## INSTRUCTIONS TO FOLLOW
Look below for the line that has "subject: <item>orange object</item>". Set down the lines from there through the line that has "task: draw the outline of every instance of the <item>product", exactly as written.

Items listed in a dataset
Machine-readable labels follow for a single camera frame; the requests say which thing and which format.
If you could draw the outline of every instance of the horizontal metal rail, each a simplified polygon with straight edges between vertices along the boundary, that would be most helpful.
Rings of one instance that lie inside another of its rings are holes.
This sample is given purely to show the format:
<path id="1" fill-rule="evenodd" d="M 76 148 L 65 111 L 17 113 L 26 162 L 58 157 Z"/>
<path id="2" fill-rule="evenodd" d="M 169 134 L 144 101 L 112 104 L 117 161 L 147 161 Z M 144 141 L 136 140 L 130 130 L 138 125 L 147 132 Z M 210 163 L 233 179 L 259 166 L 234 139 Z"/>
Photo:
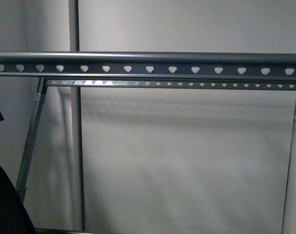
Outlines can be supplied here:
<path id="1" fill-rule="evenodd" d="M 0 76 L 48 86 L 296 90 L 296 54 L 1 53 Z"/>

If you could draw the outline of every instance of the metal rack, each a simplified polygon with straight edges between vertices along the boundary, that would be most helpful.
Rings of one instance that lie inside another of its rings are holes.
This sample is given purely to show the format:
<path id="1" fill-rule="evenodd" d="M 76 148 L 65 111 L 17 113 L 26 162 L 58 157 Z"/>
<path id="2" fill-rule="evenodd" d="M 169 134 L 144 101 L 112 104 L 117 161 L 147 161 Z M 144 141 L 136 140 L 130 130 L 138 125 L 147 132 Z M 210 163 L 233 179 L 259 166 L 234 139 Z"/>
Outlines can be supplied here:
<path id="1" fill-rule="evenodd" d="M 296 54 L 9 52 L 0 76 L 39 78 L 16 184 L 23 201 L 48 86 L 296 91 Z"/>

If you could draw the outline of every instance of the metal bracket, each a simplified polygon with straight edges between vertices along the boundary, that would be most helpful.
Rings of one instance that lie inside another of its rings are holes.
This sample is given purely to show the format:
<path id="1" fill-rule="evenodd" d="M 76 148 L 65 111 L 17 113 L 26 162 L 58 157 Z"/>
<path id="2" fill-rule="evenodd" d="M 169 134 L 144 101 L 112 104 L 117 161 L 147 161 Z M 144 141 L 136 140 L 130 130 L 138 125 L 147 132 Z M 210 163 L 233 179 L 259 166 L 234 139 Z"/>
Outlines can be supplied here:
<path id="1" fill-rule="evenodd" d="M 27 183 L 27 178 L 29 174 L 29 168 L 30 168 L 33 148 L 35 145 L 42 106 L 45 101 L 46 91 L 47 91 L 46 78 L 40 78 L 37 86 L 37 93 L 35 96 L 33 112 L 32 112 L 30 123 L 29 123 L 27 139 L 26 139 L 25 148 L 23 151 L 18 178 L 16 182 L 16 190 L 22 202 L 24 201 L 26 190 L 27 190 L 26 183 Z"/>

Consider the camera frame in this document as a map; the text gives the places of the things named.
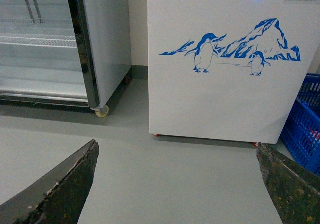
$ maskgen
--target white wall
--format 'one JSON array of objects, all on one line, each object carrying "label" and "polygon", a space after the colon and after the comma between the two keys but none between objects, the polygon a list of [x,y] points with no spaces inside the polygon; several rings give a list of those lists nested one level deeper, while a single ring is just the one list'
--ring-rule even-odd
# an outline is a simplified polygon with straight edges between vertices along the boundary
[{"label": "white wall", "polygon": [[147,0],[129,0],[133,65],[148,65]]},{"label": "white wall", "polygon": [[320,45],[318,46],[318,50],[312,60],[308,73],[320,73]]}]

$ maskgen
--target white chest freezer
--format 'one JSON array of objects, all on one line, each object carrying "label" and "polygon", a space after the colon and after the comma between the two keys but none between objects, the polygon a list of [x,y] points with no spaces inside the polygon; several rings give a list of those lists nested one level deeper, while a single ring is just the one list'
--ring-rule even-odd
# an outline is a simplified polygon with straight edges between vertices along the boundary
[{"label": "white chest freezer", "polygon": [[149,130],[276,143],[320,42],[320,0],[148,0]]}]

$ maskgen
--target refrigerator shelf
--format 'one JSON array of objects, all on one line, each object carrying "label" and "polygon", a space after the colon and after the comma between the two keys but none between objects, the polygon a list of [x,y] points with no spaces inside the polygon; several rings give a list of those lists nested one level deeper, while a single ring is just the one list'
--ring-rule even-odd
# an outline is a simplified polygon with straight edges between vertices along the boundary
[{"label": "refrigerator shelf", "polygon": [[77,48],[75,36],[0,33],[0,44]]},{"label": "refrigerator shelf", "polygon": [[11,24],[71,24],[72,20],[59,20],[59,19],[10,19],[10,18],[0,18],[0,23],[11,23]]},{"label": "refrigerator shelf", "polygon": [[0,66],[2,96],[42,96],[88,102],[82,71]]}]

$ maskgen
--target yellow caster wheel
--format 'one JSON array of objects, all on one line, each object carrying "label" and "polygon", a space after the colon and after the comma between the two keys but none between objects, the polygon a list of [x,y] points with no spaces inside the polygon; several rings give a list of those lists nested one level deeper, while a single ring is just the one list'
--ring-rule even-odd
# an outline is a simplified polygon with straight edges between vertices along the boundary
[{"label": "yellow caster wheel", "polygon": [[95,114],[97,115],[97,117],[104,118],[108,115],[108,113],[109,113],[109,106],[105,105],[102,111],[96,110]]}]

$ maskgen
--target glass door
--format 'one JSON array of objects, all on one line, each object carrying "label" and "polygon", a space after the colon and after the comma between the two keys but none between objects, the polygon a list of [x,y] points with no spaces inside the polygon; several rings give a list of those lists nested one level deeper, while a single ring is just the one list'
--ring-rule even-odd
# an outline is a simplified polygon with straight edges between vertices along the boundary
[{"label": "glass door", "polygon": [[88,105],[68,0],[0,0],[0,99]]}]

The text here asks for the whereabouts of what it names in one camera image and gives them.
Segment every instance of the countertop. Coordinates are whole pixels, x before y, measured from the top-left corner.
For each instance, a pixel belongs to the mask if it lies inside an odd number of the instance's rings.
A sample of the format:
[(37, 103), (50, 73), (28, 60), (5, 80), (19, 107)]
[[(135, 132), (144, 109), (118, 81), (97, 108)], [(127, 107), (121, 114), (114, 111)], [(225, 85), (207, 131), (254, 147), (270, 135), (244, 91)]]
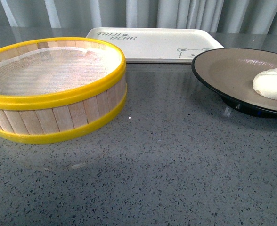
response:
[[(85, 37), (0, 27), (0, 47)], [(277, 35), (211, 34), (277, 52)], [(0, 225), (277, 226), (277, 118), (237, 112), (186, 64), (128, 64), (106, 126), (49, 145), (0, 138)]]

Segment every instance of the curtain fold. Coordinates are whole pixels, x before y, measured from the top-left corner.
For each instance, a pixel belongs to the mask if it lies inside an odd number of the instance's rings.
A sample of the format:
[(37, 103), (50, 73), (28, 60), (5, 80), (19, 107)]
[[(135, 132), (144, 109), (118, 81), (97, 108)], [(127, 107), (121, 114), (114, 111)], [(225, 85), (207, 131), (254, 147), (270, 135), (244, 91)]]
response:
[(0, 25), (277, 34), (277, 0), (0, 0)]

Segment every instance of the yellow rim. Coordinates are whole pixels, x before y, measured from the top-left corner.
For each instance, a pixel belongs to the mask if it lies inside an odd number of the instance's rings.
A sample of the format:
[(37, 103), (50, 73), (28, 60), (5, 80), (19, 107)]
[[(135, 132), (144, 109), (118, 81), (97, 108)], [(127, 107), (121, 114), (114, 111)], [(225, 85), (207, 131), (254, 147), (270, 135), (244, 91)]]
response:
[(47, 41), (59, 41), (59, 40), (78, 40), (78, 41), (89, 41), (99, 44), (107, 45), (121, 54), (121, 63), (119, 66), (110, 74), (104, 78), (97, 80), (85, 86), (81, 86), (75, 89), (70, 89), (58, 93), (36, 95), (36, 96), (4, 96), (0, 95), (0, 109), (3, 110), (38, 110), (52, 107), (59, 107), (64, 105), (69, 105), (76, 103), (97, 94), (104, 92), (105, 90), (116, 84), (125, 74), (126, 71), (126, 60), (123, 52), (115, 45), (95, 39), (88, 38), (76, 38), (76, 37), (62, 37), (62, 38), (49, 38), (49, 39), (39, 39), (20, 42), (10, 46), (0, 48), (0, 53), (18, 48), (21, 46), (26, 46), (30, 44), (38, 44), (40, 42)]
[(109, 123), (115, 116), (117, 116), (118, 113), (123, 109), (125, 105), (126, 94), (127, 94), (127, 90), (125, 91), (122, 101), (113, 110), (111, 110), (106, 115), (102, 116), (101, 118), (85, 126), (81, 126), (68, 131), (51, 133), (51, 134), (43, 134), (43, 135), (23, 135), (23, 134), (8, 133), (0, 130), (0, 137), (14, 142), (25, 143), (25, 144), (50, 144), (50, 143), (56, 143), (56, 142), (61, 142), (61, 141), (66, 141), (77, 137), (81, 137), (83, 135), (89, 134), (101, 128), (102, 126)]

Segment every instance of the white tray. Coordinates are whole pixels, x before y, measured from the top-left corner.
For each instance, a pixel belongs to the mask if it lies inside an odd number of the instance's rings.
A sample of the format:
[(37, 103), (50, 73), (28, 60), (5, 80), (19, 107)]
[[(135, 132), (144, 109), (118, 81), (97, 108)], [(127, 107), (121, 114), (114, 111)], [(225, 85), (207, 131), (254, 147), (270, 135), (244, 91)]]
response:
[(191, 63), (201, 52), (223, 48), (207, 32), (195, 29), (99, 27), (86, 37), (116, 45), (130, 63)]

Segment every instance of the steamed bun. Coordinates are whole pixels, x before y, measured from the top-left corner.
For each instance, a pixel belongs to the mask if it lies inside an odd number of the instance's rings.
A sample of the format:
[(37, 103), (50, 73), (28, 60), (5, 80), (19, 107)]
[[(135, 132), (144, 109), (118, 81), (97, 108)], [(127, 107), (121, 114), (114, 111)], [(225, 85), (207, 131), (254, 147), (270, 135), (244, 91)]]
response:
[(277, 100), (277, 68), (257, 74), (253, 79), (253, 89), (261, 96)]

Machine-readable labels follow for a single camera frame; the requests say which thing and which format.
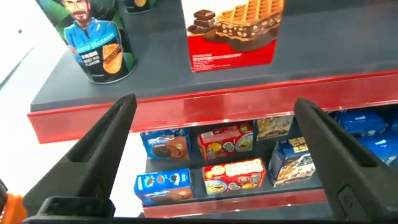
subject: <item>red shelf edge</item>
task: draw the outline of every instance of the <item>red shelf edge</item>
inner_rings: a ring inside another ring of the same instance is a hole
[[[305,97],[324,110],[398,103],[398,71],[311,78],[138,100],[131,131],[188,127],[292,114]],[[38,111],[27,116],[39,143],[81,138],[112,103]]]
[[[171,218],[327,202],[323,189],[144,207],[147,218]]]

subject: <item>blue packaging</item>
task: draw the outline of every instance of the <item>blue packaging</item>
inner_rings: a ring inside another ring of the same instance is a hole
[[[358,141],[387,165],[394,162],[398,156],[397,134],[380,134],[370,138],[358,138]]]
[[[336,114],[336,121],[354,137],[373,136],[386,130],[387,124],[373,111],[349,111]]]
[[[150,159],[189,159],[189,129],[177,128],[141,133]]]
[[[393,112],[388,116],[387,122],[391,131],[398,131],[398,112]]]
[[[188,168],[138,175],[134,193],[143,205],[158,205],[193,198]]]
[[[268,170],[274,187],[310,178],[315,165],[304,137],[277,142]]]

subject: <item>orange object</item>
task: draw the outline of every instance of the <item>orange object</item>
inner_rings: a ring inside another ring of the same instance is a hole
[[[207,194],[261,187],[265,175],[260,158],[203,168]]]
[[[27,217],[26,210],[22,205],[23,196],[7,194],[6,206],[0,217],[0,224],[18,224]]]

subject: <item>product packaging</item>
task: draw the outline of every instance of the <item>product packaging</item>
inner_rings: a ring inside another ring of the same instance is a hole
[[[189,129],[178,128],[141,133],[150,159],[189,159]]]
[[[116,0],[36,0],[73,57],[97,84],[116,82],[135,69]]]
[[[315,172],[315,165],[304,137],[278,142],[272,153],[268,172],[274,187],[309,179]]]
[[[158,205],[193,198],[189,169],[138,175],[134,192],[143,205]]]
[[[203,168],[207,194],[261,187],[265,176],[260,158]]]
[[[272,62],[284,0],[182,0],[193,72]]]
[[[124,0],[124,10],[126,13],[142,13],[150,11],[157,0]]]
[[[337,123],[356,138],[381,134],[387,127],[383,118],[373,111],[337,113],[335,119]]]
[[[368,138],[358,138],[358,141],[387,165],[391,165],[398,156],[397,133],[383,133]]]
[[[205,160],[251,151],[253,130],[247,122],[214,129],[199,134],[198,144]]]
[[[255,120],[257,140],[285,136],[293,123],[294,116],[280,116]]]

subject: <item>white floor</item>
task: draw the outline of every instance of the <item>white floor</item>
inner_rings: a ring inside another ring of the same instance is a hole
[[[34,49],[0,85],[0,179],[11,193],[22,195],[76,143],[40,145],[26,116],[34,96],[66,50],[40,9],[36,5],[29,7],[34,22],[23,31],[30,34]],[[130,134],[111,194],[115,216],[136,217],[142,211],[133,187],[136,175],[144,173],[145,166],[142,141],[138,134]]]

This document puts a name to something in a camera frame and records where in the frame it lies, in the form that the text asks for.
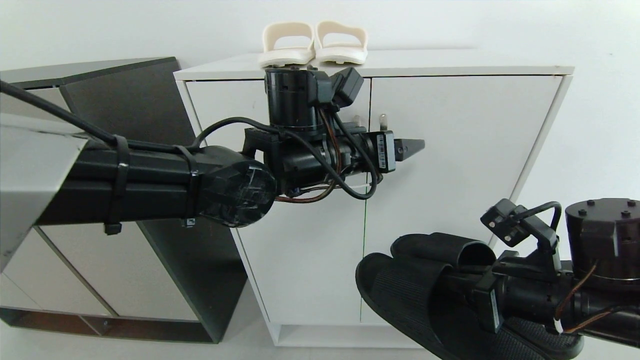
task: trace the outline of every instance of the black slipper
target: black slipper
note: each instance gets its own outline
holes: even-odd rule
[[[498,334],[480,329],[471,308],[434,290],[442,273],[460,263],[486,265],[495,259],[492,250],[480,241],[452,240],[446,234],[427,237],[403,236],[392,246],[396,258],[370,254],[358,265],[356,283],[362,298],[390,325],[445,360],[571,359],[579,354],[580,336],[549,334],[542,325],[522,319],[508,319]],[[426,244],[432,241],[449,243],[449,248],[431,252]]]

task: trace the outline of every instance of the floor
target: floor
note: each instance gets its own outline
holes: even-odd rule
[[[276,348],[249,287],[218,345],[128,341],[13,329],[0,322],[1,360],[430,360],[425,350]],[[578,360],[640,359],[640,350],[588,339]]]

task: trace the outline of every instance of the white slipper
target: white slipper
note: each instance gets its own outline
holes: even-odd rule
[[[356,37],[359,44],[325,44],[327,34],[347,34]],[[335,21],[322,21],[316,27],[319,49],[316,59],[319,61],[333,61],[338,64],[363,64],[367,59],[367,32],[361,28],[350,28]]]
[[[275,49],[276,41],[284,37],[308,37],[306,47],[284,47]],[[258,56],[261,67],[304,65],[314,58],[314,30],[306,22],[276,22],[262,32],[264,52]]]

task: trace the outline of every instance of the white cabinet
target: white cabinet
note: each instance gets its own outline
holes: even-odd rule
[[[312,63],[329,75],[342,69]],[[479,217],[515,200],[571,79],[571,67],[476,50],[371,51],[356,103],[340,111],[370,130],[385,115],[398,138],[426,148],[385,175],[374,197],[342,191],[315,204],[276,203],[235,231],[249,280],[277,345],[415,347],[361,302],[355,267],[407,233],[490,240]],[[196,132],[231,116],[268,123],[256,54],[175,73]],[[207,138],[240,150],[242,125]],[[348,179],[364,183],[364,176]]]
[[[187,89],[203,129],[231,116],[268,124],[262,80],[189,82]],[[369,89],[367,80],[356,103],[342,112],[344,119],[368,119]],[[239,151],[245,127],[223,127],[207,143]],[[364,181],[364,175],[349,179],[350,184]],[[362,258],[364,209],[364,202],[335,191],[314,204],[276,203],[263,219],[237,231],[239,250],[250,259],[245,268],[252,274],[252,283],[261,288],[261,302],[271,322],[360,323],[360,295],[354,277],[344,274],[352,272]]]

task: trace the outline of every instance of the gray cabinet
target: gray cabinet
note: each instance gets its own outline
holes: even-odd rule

## EXERCISE SOLUTION
subject: <item>orange object</item>
task: draw the outline of every instance of the <item>orange object</item>
inner_rings: a ring inside another ring of the same instance is a hole
[[[207,194],[261,187],[265,175],[260,158],[203,168]]]
[[[27,217],[26,210],[22,205],[23,196],[7,194],[6,206],[0,217],[0,224],[18,224]]]

subject: <item>product packaging</item>
task: draw the outline of every instance of the <item>product packaging</item>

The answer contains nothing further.